With an engineered, preprocessed dataset in hand, we can turn to prediction. In this document, we’ll focus on the mechanical aspects of this: performing an appropriate train-validation split, passing data to a model and returning predictions on the training set, validating those predictions on the validation set, and (optionally) computing predictions on the test set and submitting to kaggle via their API.

Train-Validation-Test Splitting

Evaluation of the results of a predictive model must be done on different data than was used to fit the model. This is mainly to avoid developing a model that fits irregularities/noise in the training data that don’t appear in subsequent datasets on which the model is to be used- the problem of overfitting.

Standard practice is to split the data randomly by rows into a training set, used to fit the model, and a test set used to evaluate final model performance.
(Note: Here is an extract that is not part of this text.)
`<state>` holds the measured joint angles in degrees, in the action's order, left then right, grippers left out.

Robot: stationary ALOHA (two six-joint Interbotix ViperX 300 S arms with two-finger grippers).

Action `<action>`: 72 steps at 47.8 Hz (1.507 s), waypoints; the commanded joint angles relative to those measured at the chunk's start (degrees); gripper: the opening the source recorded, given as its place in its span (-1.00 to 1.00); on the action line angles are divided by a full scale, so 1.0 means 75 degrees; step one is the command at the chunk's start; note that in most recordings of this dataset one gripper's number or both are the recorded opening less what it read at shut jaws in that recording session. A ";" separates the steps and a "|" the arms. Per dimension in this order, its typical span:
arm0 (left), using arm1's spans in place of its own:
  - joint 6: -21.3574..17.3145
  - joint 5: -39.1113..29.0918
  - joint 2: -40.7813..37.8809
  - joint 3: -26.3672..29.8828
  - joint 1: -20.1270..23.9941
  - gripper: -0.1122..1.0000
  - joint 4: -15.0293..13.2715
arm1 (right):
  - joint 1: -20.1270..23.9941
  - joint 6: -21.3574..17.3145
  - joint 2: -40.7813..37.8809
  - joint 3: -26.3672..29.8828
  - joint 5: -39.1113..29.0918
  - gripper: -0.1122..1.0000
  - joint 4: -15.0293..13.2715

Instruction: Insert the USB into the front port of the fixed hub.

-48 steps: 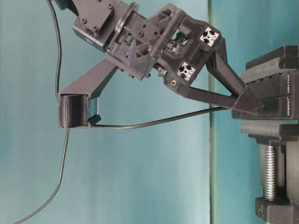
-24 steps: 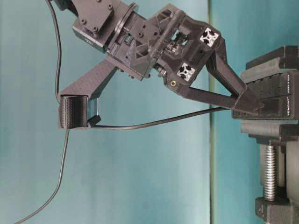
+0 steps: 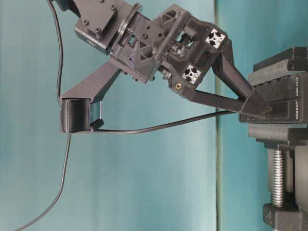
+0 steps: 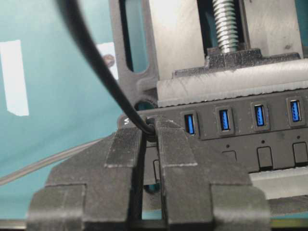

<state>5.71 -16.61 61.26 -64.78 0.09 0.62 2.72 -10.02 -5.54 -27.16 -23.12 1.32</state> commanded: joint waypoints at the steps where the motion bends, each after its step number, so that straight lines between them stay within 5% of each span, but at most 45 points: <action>1: 0.0012 0.0070 -0.0047 0.0082 0.0000 -0.79 0.0012 | 0.0176 -0.0094 0.0082 0.0035 -0.0035 -0.73 0.0059; 11: 0.0012 0.0070 -0.0047 0.0082 0.0000 -0.79 0.0023 | 0.0152 -0.0105 0.0070 0.0035 -0.0082 -0.48 0.0059; 23: 0.0012 0.0070 -0.0047 0.0094 0.0000 -0.79 0.0023 | 0.0129 -0.0105 0.0082 0.0176 -0.0164 0.38 0.0059; 27: 0.0012 0.0070 -0.0023 0.0094 0.0000 -0.79 0.0012 | 0.0105 -0.0105 0.0082 0.0234 -0.0188 0.53 0.0059; 72: 0.0012 0.0070 0.0035 0.0082 0.0012 -0.79 0.0012 | -0.0070 -0.0094 0.0680 -0.0047 -0.0258 0.54 0.0012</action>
<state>5.71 -16.61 61.70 -64.86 0.00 0.70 2.46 -10.20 -3.16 -27.69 -25.49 1.58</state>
The training set is often further split during the model building phase yielding a validation set, which is used during intermediate model building (e.g. to choose hyperparameter values). This training/validation split can be done many times if needed.

It is important not to just blindly apply standard practice in every new problem, but to think about what an appropriate strategy is for the task at hand. This is a kaggle competition dataset, and a test set is already provided, so we don’t need to do that split ourselves. We do need a validation set, though, as we don’t want to submit to kaggle every time we want to evaluate the performance of some intermediate model that we build. Should we just split the training data, say 70/30, into training and validation sets?

How to do the split depends on the structure of your data. Randomly splitting based on rows is appropriate for the “classical” case, where rows represent statistically independent observations from some population. That’s not the case here though- observations are grouped by store, and trended across time. The train-validation split needs to address the actual prediction task you’re trying to solve, which in this case is predicting sales for the same stores as in the training set, but at future time points.

How far in the future do we have to predict? Let’s look at the test set:

test_read %>%
  pull(Date) %>%
  summary()

##         Min.      1st Qu.       Median         Mean      3rd Qu. 
## "2015-08-01" "2015-08-12" "2015-08-24" "2015-08-24" "2015-09-05" 
##         Max. 
## "2015-09-17"

We can also confirm that the stores in the test set are all in the training set:

teststores <- test_read %>% pull(Store) %>% unique()
trainstores <- train_read %>% pull(Store) %>% unique()
all(teststores %in% trainstores)

## [1] TRUE

We have to predict daily sales for 6 weeks. This was also stated in the documentation. So for our validation split, rather than randomly selecting stores (which doesn’t make sense to do since we aren’t tasked with predicting sales for new stores) and randomly selecting dates (we don’t need to predict sales on random dates; we need to predict daily sales for 6 weeks of consecutive days immediately following the training period), we will simply make our validation set the last six weeks of training data.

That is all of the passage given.